Slim and the organist are leaving together and they encounter there a dowdy couple who have been ringing the disconnected doorbell for some time. From the look of them they are selling encyclopaedias, except that people don't do that in pairs, or going door-to-door for the Jehovah's Witnesses, except that instead of The Watchtower they are holding on to a big silver-wrapped wedding present. This is the couple from Binghamton. They took the wrong turn off the Northeast Extension and found themselves lost in West Philadelphia. The woman sheds tears of relief and exhaustion once inside the foyer. "Blocks and blocks of blacks," the man says, telling their story, still staggered by the wonder of it.
"Oh," Pru cries from across the room, "Uncle Rob!" and throws herself into his arms, home at last.
Ma Springer has made the Poconos place available to the young couple for a honeymoon in these golden last weeks of warm weather – the birches beginning to turn, the floats and canoes pulled in from the lake. All ofit wasted on the kid, they'll be lucky if he doesn't bum the cottage down frying his brain and his genes with pot. But it's not Harry's funeral. Now that Nelson is married it's like a door has been shut in his mind, a debt has been finally paid, and his thoughts are turning again to that farm south of here where another child of his may be walking, walking and waiting for her life to begin.

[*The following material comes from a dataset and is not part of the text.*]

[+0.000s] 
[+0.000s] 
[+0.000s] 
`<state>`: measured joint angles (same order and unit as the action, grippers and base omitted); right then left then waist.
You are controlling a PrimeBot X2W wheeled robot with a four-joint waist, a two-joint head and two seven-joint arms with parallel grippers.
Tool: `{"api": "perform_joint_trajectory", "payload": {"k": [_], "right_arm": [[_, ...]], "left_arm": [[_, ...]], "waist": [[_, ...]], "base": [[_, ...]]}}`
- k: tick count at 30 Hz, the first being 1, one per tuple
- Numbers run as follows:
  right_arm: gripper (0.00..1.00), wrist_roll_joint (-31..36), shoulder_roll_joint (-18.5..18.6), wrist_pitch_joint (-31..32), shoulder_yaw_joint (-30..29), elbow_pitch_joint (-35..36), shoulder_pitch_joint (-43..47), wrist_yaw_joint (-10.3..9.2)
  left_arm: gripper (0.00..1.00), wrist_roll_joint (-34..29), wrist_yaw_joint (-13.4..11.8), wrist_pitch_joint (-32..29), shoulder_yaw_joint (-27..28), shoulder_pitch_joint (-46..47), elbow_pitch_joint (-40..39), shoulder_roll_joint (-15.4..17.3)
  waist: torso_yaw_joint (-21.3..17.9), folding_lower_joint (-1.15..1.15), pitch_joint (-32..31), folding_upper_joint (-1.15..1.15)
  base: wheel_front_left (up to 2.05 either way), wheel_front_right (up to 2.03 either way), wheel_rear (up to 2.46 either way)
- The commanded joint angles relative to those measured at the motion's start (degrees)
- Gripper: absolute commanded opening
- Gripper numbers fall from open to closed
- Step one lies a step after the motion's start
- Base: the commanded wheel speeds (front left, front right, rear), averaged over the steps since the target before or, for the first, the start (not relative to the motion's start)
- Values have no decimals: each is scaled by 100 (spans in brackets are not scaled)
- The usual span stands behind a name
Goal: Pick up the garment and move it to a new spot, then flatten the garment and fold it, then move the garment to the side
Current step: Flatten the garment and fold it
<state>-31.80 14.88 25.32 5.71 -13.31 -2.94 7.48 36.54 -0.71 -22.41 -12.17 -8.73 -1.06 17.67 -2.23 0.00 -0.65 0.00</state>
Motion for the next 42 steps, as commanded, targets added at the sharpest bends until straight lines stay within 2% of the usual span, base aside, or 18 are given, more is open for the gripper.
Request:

One evening when nothing she likes is on television Ma calls a little conference in the living room, easing her legs wrapped around with flesh-colored bandages (a new thing her doctor has prescribed; when Harry tries to visualize an entire creature made out of the flesh the bandage manufacturers are matching, it would make the Hulk look healthy) up on the hassock and letting the man of the house have the Barcalounger. Janice sits on the sofa with a post-dinner nip of some white creamy poison fermented from coconut milk the kids have brought into the house, looking girlish beside her mother, with her legs tucked up under her. Nice taut legs. She's kept those and he has to take his hat off to her, tiddly half the time or not. What more can you ask of a wife in a way than that she stick around and see with you what happens next?
Ma Springer announces, "We must settle now what to do with Nelson."
"Send him back to college," Harry says. "She had an apartment out there, they can both move into one."
"He doesn't want to go," Janice tells them, not for the first time.
"And why the hell not?" Harry asks, the question still exciting to him, though he knows he's beaten.
"Oh Harry," Janice says wearily, "nobody knows. You didn't go to college, why should he?"
"That's the reason. Look at me. I don't want him to live my life. I'm living it and that's enough."
"Darling, I said that from his point of view, not to argue with you. Of course Mother and I would have preferred he had graduated from Kent and not got so involved with this secretary. But that's not the way it is."